━━ Provided data ━━
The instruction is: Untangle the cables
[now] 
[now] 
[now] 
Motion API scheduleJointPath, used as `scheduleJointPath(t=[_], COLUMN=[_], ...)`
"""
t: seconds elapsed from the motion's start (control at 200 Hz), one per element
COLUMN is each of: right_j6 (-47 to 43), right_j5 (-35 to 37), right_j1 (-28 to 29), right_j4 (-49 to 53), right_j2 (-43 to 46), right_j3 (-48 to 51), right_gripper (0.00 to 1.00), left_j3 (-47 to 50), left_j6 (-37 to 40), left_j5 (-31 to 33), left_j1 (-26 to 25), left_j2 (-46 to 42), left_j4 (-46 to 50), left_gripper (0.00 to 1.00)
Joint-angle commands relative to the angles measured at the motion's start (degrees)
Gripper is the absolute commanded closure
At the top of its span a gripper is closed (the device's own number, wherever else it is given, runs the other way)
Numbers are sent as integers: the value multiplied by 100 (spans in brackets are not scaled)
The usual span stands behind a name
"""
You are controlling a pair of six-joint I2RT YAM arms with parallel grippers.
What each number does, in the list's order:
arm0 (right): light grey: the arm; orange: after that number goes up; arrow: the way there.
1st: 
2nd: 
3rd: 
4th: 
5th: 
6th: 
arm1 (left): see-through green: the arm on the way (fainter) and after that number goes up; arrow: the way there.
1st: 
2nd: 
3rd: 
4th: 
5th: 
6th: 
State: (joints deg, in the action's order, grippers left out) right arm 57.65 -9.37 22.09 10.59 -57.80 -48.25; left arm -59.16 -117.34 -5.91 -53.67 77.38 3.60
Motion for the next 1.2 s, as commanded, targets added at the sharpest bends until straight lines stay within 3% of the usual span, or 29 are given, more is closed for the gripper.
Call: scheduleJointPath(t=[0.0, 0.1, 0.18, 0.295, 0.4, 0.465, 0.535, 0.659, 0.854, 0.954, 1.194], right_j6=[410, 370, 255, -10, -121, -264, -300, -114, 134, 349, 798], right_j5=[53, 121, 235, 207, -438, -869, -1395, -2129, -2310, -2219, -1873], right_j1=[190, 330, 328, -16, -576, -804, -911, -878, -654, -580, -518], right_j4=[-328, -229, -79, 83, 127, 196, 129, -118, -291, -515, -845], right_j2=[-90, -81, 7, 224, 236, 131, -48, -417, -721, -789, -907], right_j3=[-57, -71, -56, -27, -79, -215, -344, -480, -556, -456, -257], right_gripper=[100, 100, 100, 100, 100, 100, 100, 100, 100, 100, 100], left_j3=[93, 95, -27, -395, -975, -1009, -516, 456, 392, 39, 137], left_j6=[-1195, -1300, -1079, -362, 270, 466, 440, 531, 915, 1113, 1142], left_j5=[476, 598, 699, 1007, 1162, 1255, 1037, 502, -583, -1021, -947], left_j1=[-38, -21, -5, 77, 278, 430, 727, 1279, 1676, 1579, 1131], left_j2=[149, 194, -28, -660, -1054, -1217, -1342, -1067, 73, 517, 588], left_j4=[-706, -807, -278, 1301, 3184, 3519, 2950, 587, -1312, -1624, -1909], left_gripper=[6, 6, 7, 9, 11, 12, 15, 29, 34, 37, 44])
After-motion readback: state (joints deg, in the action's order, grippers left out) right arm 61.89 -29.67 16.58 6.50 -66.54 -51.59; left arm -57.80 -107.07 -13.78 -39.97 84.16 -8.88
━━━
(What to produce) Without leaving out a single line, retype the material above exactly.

(Response to the exercise)
The instruction is: Untangle the cables
[now] 
[now] 
[now] 
Motion API scheduleJointPath, used as `scheduleJointPath(t=[_], COLUMN=[_], ...)`
"""
t: seconds elapsed from the motion's start (control at 200 Hz), one per element
COLUMN is each of: right_j6 (-47 to 43), right_j5 (-35 to 37), right_j1 (-28 to 29), right_j4 (-49 to 53), right_j2 (-43 to 46), right_j3 (-48 to 51), right_gripper (0.00 to 1.00), left_j3 (-47 to 50), left_j6 (-37 to 40), left_j5 (-31 to 33), left_j1 (-26 to 25), left_j2 (-46 to 42), left_j4 (-46 to 50), left_gripper (0.00 to 1.00)
Joint-angle commands relative to the angles measured at the motion's start (degrees)
Gripper is the absolute commanded closure
At the top of its span a gripper is closed (the device's own number, wherever else it is given, runs the other way)
Numbers are sent as integers: the value multiplied by 100 (spans in brackets are not scaled)
The usual span stands behind a name
"""
You are controlling a pair of six-joint I2RT YAM arms with parallel grippers.
What each number does, in the list's order:
arm0 (right): light grey: the arm; orange: after that number goes up; arrow: the way there.
1st: 
2nd: 
3rd: 
4th: 
5th: 
6th: 
arm1 (left): see-through green: the arm on the way (fainter) and after that number goes up; arrow: the way there.
1st: 
2nd: 
3rd: 
4th: 
5th: 
6th: 
State: (joints deg, in the action's order, grippers left out) right arm 57.65 -9.37 22.09 10.59 -57.80 -48.25; left arm -59.16 -117.34 -5.91 -53.67 77.38 3.60
Motion for the next 1.2 s, as commanded, targets added at the sharpest bends until straight lines stay within 3% of the usual span, or 29 are given, more is closed for the gripper.
Call: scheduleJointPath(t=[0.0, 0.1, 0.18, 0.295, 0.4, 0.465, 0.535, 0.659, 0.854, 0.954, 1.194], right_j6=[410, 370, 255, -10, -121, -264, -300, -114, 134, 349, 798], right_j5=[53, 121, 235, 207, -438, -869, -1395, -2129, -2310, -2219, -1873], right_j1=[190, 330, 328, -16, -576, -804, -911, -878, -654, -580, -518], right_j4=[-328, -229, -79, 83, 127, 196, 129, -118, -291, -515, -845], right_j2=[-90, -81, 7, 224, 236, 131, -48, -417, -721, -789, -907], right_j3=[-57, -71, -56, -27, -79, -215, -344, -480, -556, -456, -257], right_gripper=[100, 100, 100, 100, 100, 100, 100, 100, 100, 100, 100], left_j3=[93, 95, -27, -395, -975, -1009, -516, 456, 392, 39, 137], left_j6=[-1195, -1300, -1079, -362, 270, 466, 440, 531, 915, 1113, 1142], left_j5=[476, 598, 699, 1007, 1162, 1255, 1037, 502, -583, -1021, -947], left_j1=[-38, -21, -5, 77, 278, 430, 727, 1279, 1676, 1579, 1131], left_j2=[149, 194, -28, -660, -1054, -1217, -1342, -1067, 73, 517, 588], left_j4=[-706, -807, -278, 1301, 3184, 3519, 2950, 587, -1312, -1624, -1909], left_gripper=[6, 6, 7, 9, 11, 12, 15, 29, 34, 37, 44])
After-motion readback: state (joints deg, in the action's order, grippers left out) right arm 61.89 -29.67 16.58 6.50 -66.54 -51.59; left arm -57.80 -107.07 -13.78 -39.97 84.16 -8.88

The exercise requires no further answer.